> [What to do]: Every line in the listing should be set down again verbatim.

> [Data provided]:
══════════
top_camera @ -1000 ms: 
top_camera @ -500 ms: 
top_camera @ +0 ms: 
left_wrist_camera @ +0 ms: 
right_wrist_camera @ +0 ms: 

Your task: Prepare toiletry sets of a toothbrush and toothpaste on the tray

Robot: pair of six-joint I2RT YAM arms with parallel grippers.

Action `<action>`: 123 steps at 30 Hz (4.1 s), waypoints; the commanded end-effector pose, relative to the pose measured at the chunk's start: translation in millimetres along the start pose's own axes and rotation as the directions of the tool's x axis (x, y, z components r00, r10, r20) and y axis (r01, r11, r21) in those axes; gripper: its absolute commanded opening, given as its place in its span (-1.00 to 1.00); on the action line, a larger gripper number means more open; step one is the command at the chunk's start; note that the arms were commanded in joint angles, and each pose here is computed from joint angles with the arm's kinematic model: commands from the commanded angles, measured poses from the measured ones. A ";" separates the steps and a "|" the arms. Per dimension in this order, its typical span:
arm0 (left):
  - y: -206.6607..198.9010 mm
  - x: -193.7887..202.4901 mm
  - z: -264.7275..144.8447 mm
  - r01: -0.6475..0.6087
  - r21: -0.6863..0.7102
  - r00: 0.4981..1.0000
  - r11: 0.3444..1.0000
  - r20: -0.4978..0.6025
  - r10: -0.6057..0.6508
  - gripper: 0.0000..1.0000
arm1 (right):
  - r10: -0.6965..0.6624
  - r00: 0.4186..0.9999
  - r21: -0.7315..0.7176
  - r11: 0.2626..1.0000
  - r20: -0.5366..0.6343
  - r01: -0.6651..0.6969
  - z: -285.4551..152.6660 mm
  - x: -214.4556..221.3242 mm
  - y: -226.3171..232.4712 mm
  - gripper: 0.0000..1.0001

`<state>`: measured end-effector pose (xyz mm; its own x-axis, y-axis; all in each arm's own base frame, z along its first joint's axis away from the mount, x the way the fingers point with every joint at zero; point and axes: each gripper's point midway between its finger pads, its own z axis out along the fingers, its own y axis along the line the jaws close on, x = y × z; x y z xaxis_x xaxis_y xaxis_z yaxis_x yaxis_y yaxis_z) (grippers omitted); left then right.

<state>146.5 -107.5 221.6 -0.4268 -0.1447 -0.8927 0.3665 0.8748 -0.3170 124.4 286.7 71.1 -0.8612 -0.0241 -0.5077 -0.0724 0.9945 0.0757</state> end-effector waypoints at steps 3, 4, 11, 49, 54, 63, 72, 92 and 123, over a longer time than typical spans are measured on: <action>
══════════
> [Answer for this exercise]:
top_camera @ -1000 ms: 
top_camera @ -500 ms: 
top_camera @ +0 ms: 
left_wrist_camera @ +0 ms: 
right_wrist_camera @ +0 ms: 

Your task: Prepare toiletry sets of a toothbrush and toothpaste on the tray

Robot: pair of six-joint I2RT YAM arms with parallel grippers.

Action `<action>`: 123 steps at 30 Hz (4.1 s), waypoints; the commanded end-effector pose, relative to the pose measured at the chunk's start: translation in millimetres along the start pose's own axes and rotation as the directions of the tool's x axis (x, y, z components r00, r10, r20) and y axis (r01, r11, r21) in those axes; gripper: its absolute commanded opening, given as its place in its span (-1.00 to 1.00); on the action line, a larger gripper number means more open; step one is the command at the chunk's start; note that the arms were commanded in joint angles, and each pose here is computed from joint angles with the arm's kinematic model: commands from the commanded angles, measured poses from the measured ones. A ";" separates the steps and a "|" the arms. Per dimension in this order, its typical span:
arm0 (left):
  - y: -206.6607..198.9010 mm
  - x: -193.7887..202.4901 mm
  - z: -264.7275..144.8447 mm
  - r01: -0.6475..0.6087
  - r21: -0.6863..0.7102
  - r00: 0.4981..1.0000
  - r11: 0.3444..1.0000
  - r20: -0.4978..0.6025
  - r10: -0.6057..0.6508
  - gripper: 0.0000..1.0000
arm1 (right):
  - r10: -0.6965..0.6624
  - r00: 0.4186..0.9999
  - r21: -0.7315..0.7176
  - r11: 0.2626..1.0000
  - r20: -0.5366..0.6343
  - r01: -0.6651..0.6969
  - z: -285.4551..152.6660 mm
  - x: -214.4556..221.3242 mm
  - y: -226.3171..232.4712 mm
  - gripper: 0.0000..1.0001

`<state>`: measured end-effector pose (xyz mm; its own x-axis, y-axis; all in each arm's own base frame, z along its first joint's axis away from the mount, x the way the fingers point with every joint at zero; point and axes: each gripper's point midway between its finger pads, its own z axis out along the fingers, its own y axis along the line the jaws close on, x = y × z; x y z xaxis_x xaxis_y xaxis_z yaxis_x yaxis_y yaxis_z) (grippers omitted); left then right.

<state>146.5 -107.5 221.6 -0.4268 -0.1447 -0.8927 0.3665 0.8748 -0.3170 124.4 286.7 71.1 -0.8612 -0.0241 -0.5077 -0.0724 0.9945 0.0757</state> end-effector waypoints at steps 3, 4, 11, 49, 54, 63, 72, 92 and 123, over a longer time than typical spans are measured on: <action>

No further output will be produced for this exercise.